Além disso, a comissão também denuncia que alguns pacientes estão deitados no chão por falta de camas no Caps. A comissão do Simepe também chama atenção para a falta de pintura do espaço, a insegurança na estrutura para os pacientes e falta de alguns medicamentos. O mesmo grupo chegou a fazer uma denúncia em janeiro deste ano. Porém, a situação não foi solucionada.

A piscina (foto) do Centro de Atenção Psicossocial do Torreão foi um dos pontos destacados pela comissão. O equipamento estaria sem manutenção, com a água suja, na coloração verde. No entorno, a vegetação não estaria sendo cuidada, fazendo com que algumas plantas crescessem entre as cerâmicas.

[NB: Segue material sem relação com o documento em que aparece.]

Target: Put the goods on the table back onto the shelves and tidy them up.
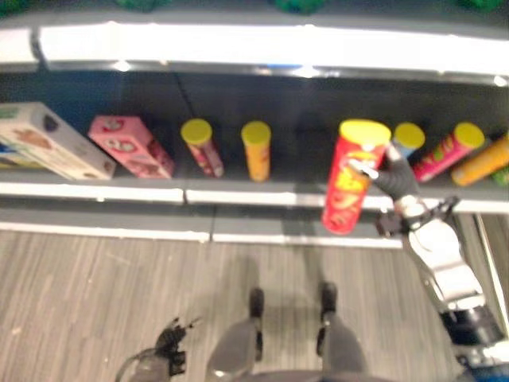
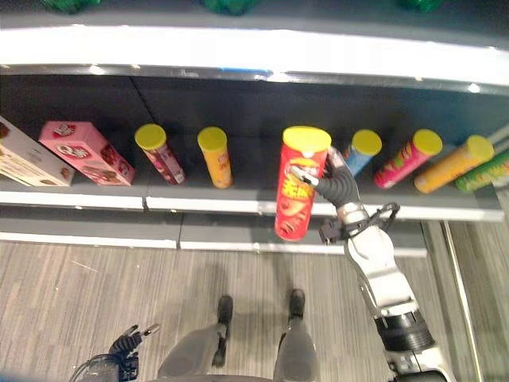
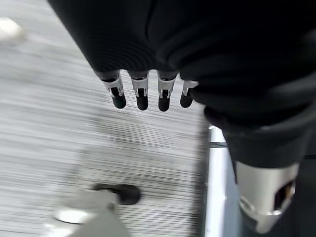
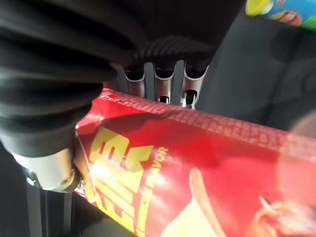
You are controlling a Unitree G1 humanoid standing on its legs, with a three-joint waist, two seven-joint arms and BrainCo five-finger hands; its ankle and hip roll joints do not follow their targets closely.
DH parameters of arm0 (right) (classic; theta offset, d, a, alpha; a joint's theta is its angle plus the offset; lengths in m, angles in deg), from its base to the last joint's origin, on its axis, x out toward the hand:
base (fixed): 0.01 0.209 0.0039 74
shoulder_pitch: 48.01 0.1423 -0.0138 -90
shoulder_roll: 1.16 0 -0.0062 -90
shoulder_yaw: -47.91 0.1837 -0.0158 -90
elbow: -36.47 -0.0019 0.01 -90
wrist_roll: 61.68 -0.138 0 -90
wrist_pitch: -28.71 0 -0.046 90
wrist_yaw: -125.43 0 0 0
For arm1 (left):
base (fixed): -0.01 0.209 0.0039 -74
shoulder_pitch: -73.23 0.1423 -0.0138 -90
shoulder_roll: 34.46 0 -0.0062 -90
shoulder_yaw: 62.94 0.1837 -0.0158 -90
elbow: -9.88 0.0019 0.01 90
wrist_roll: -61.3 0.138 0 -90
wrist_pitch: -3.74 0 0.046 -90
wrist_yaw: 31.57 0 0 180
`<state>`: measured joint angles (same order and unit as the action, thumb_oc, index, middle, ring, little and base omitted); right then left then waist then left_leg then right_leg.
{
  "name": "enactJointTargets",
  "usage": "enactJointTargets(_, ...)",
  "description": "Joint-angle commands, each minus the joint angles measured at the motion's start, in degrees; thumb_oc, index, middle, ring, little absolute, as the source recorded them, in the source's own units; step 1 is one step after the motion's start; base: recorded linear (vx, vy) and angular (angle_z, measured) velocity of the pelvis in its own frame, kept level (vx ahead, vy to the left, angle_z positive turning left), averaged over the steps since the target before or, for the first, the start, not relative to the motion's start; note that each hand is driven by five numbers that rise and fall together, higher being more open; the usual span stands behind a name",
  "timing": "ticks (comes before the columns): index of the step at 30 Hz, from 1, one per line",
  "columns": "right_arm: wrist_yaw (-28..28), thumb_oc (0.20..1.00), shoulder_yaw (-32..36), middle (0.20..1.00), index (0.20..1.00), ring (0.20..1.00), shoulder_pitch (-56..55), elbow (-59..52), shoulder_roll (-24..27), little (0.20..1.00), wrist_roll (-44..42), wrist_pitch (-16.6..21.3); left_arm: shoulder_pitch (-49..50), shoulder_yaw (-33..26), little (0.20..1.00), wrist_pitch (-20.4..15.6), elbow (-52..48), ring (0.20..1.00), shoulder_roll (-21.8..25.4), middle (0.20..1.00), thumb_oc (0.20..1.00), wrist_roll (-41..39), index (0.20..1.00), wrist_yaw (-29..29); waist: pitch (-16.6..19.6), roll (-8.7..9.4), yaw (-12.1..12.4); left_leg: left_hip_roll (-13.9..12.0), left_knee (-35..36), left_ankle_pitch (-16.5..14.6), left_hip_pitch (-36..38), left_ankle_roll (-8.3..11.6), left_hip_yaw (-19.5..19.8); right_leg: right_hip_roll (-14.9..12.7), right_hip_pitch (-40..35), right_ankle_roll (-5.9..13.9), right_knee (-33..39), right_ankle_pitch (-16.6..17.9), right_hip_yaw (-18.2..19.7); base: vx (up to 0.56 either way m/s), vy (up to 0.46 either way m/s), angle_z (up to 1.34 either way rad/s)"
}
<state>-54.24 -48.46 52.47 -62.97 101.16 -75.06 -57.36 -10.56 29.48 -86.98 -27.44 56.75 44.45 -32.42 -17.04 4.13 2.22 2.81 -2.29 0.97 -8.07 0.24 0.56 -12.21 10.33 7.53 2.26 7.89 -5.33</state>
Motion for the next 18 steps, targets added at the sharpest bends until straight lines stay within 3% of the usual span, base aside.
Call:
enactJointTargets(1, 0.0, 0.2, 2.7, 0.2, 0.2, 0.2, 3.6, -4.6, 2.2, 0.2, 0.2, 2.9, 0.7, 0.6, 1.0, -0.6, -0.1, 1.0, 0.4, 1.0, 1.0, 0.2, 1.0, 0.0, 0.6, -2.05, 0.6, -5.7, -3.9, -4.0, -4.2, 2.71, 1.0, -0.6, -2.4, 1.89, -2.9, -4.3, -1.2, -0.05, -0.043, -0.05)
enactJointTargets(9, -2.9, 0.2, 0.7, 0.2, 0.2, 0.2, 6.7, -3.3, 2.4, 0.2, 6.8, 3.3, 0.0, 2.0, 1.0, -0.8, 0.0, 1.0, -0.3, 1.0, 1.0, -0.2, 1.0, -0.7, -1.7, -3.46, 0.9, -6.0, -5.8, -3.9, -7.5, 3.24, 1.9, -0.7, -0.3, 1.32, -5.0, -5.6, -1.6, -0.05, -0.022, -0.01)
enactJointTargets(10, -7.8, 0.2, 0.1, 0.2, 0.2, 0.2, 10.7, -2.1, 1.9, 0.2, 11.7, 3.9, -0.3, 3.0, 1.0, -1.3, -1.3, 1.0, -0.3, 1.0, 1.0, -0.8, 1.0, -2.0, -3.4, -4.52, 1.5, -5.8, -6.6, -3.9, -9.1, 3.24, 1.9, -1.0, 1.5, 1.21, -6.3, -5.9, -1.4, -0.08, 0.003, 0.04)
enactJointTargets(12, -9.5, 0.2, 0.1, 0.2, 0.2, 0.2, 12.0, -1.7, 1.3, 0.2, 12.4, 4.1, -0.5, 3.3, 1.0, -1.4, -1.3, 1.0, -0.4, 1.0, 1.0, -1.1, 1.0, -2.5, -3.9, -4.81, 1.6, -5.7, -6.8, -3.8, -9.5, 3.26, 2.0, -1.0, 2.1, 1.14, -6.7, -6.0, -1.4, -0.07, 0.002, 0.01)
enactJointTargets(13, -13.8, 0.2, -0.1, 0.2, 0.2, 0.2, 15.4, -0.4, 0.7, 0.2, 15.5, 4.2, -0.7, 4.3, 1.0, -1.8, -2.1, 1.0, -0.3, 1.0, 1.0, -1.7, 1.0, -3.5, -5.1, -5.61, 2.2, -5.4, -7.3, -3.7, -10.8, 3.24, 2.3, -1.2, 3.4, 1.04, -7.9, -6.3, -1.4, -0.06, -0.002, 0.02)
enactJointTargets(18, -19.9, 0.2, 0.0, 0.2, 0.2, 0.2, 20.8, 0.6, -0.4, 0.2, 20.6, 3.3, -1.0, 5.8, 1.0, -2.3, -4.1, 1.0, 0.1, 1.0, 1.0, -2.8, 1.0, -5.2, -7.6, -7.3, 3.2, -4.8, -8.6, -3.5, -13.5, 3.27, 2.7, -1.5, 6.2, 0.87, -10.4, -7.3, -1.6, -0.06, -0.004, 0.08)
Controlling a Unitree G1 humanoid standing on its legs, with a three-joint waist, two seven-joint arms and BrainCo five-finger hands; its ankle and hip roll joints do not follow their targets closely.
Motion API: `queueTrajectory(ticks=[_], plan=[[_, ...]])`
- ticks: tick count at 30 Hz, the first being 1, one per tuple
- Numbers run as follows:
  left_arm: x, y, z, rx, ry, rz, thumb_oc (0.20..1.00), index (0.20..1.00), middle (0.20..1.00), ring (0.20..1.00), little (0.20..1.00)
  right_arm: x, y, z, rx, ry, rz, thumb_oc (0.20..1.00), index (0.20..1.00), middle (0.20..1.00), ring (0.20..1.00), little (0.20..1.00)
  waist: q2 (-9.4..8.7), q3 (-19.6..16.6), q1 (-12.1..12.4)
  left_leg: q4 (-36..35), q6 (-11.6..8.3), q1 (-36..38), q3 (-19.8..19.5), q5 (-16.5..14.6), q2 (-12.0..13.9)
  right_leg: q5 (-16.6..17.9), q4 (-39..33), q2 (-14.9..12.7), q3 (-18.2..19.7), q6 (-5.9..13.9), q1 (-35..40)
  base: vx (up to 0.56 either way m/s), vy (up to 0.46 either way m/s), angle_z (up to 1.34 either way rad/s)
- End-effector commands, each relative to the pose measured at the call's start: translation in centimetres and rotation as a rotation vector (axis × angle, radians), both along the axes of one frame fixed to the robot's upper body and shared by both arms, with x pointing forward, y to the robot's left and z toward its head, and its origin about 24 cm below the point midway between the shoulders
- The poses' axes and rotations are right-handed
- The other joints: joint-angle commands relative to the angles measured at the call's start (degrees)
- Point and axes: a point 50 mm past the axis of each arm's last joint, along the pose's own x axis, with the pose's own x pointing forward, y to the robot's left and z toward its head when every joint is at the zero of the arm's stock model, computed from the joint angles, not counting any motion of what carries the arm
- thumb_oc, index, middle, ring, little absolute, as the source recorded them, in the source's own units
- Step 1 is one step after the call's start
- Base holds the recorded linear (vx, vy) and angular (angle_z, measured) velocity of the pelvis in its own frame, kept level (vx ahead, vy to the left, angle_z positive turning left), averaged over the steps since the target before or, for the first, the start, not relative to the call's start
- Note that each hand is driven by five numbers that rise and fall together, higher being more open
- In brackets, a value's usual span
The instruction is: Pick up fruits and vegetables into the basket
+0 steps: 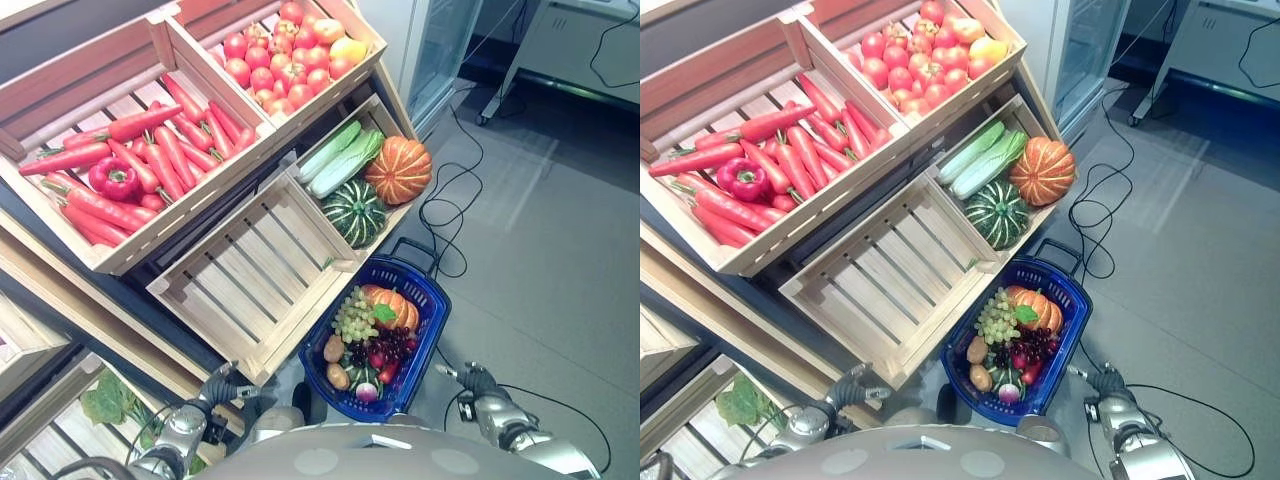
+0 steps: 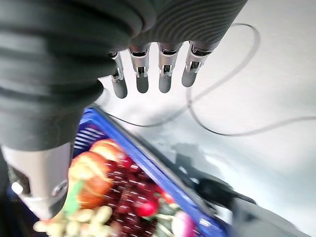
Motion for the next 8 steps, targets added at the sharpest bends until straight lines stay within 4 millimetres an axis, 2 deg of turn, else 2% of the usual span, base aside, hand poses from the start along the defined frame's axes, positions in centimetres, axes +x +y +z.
queueTrajectory(ticks=[1, 3, 8], plan=[[0.5, 1.3, 0.2, -0.002, 0.014, 0.075, 1.000, 1.000, 1.000, 1.000, 1.000, -1.6, 1.9, -1.1, 0.125, 0.080, -0.017, 1.000, 1.000, 1.000, 1.000, 1.000, -2.69, 0.4, -0.7, 1.2, -0.12, 1.2, 3.2, -3.3, -0.8, 4.9, -1.9, -4.5, 4.2, 5.22, 0.1, 0.02, 0.011, -0.08], [0.5, 1.1, 0.1, -0.017, 0.021, 0.078, 1.000, 1.000, 1.000, 1.000, 1.000, -2.6, 1.8, -1.2, 0.140, 0.114, -0.037, 1.000, 1.000, 1.000, 1.000, 1.000, -2.59, 0.4, -1.0, 1.0, -0.13, 1.4, 3.3, -3.4, -0.7, 4.8, -2.1, -4.4, 4.4, 5.20, 0.3, 0.01, 0.009, -0.13], [0.8, 0.9, 0.2, -0.042, 0.012, 0.100, 1.000, 1.000, 1.000, 1.000, 1.000, -2.9, 1.3, -1.1, 0.143, 0.135, -0.018, 1.000, 1.000, 1.000, 1.000, 1.000, -2.46, 0.7, -1.3, 0.9, -0.24, 1.7, 3.5, -3.7, -0.3, 4.8, -2.2, -4.5, 4.6, 5.29, 0.5, 0.00, 0.003, -0.10]])
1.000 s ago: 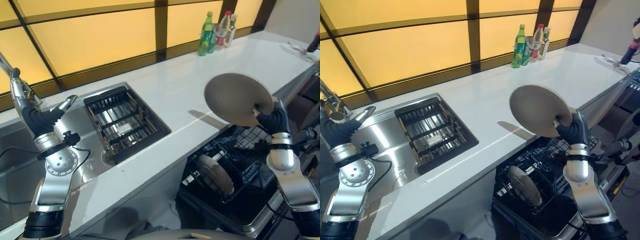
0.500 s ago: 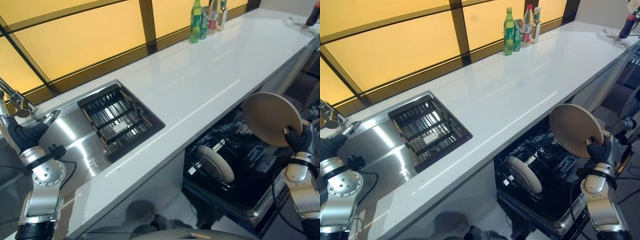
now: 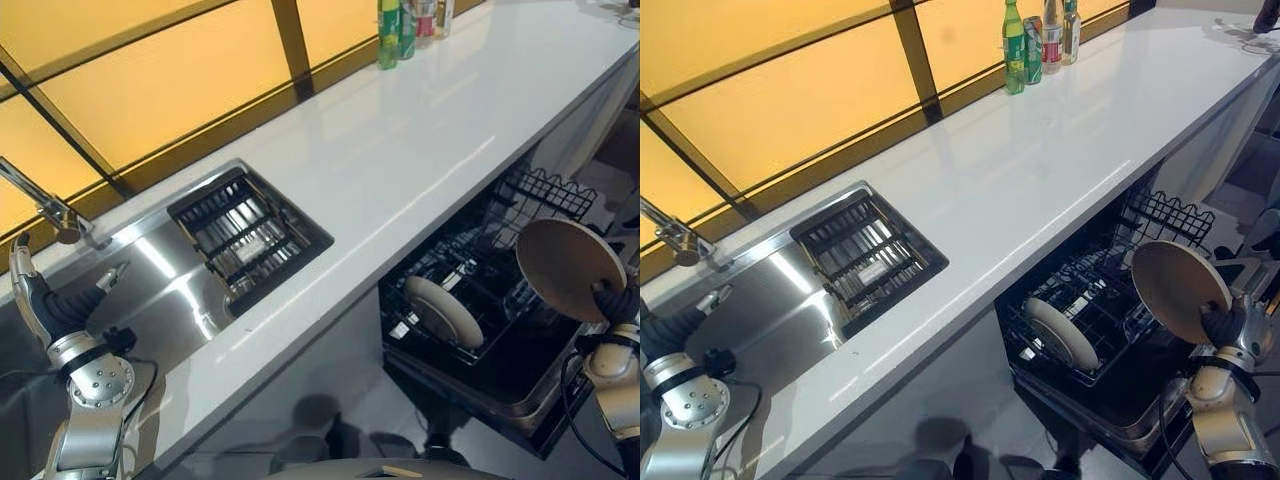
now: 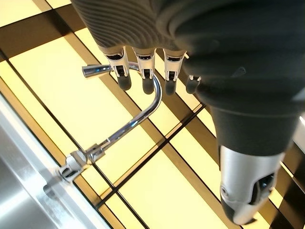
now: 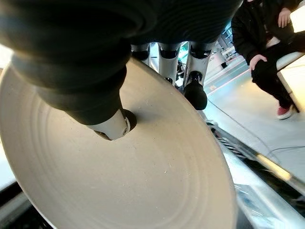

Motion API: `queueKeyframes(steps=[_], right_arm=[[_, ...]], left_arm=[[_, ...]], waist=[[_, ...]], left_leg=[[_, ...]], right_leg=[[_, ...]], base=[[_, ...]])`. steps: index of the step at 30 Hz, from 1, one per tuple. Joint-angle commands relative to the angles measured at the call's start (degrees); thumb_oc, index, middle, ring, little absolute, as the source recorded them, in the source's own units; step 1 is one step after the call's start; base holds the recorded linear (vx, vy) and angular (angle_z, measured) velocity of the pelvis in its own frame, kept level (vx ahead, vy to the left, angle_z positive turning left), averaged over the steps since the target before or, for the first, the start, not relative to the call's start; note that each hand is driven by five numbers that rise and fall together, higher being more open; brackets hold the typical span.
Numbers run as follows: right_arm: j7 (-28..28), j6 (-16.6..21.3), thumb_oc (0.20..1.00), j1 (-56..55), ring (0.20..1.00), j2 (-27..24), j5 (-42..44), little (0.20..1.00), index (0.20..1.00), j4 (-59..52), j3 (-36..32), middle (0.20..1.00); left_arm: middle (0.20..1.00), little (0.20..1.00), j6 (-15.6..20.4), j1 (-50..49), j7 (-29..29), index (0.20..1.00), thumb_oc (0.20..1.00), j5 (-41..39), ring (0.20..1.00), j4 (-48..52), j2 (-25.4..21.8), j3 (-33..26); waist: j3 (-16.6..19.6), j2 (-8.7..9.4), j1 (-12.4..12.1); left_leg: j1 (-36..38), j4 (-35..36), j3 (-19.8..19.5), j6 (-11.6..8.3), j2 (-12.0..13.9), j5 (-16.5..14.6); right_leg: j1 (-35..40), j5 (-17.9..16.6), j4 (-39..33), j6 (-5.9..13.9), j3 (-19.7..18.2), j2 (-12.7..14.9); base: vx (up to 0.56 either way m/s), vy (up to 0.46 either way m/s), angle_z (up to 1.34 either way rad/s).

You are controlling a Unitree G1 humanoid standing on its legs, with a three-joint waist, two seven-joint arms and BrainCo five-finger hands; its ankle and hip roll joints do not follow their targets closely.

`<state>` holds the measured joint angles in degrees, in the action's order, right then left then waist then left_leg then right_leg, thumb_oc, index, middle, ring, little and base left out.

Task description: Pick up plates and place into dishwasher.

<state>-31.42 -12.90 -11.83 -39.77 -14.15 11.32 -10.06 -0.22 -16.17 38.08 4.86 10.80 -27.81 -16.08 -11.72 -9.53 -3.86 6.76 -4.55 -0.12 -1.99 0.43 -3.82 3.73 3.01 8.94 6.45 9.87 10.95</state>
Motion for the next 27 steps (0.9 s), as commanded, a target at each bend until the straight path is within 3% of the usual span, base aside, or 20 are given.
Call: queueKeyframes(steps=[1,3,5,7,9,10,12,14,15,19,27], right_arm=[[-0.6,3.9,0.2,1.2,0.2,-0.1,-1.9,0.2,0.2,-0.8,-1.0,0.2],[-1.3,3.6,0.2,-0.1,0.2,1.8,-0.5,0.2,0.2,-2.0,-0.1,0.2],[-1.5,4.4,0.2,-0.9,0.2,3.1,0.4,0.2,0.2,-2.3,0.6,0.2],[-2.1,4.9,0.2,-0.3,0.2,3.4,1.0,0.2,0.2,-1.2,1.5,0.2],[-3.0,5.4,0.2,1.9,0.2,2.6,1.7,0.2,0.2,0.9,2.7,0.2],[-3.7,5.6,0.2,3.9,0.2,2.0,2.1,0.2,0.2,2.2,3.8,0.2],[-5.7,4.4,0.2,10.9,0.2,1.0,3.2,0.2,0.2,5.1,7.4,0.2],[-6.8,4.3,0.2,14.4,0.2,1.2,3.1,0.2,0.2,6.2,9.6,0.2],[-8.0,4.5,0.2,16.6,0.2,0.8,3.9,0.2,0.2,7.0,10.6,0.2],[-13.3,3.5,0.2,22.8,0.2,-2.9,8.9,0.2,0.2,7.6,12.9,0.2],[-16.4,2.4,0.2,30.5,0.2,-9.1,7.8,0.2,0.2,9.3,15.8,0.2]], left_arm=[[1.0,1.0,3.3,-2.5,-3.5,1.0,1.0,0.9,1.0,4.3,-5.9,-4.7],[1.0,1.0,4.3,-3.1,-5.1,1.0,1.0,-0.3,1.0,4.0,-8.8,-7.0],[1.0,1.0,4.9,-3.0,-5.8,1.0,1.0,-1.3,1.0,2.7,-11.1,-8.5],[1.0,1.0,5.3,-1.8,-5.4,1.0,1.0,-1.5,1.0,0.9,-12.3,-8.2],[1.0,1.0,4.4,0.7,-2.8,1.0,1.0,-1.3,1.0,-0.2,-12.6,-5.2],[1.0,1.0,3.8,1.7,-1.4,1.0,1.0,-1.2,1.0,-0.4,-13.2,-4.1],[1.0,1.0,2.9,4.7,2.1,1.0,1.0,-1.9,1.0,-1.3,-15.1,-1.6],[1.0,1.0,1.9,6.4,3.9,1.0,1.0,-2.1,1.0,-1.9,-16.3,-0.8],[1.0,1.0,2.0,7.6,4.8,1.0,1.0,-1.6,1.0,-2.1,-16.5,-0.4],[1.0,1.0,1.3,13.0,8.2,1.0,1.0,-3.4,1.0,-3.5,-19.0,3.2],[1.0,1.0,1.5,17.5,13.5,1.0,1.0,-4.5,1.0,-2.5,-19.0,6.8]], waist=[[3.6,4.0,-0.8],[2.5,5.46,-0.7],[1.3,6.75,-0.3],[0.7,7.95,-0.4],[-0.4,8.62,-0.3],[-1.1,8.5,-0.1],[-4.3,8.39,0.4],[-7.2,8.4,0.5],[-8.9,8.94,-0.3],[-13.8,8.95,-2.0],[-18.1,6.35,-2.3]], left_leg=[[-3.3,-4.7,-1.2,0.17,-1.7,0.5],[-2.4,-4.8,-2.1,1.76,-2.4,-0.1],[-2.9,-6.8,-2.0,2.81,-2.9,-0.8],[-4.5,-9.1,-2.1,3.12,-3.7,-1.3],[-8.2,-12.8,-2.8,2.24,-5.0,-2.0],[-9.3,-14.0,-2.7,2.31,-5.2,-2.4],[-11.1,-16.0,-2.7,3.36,-5.1,-4.0],[-13.1,-19.1,-2.9,4.09,-4.1,-5.4],[-17.1,-23.0,-2.8,4.24,-3.3,-6.1],[-26.6,-30.8,-4.9,2.54,-2.0,-7.8],[-31.3,-23.4,-7.8,0.51,-0.8,-1.8]], right_leg=[[1.6,5.8,8.2,-2.78,0.4,-3.3],[-4.1,4.8,22.5,-0.08,0.3,-2.3],[-9.1,4.0,31.4,1.41,-1.2,-2.0],[-9.3,3.1,27.4,1.16,-2.0,-1.0],[-5.8,1.1,9.7,0.3,-4.9,-0.4],[-5.5,-1.4,5.9,1.06,-6.6,-0.4],[-9.7,-8.4,3.0,3.7,-11.4,0.4],[-15.6,-11.0,6.2,4.36,-13.3,0.4],[-15.5,-8.8,6.1,3.95,-12.9,0.3],[-16.0,-7.8,4.2,1.84,-8.8,-1.7],[-21.9,-4.8,3.6,-2.44,-3.9,-4.1]], base=[[0.09,0.089,0.11],[0.02,0.04,0.22],[-0.01,-0.022,0.22],[0.04,-0.113,0.16],[0.06,-0.188,0.07],[-0.03,-0.2,0.24],[-0.08,-0.248,0.32],[-0.09,-0.301,-0.09],[-0.13,-0.372,0.01],[-0.2,-0.417,0.33],[-0.07,-0.102,0.15]])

A fiscalização feita pelo Simepe também se estendeu por outras casas de saúde. Na unidade do Programa de Saúde da Família (PSF) do Sítio dos Céus foi constatado pela equipe que a sala de espera dos pacientes seria do lado externo do local. Os funcionários teriam que colocar cadeiras do lado de fora para os pacientes. Na sala de medicação, o nebulizador estaria em local inapropriado. De acordo com os médicos, na área de curativo, o espaço é reduzido e quente, dificultando o trabalho dos profissionais.

Já no PSF Santa Terezinha, o problema é a falta de conforto. No entanto, em comparação com as outras unidades, a situação é melhor. Há banheiro para os pacientes, ventilador funcionando.

A Prefeitura do Recife divulgou a seguinte nota:

“A Coordenação de Saúde Mental informa que está sendo feito projeto de readequação do outro imóvel onde irá funcionar o Centro de Atenção Psicossocial José Carlos Souto. A piscina da unidade não representa risco de proliferação de mosquitos porque o funcionário responsável utiliza cloro, e que o local também recebe visita regular de agentes de saúde ambiental. Em relação à denúncia de que pacientes são colocados no chão, a Gerência explicou que o perfil do Caps não é de internamento, e os usuários apenas repousam no local, após o almoço. O medicamento Risperidona, conforme mencionado, é fornecido pela Farmácia da Secretaria Estadual de Saúde, não sendo padronizado pelo município”.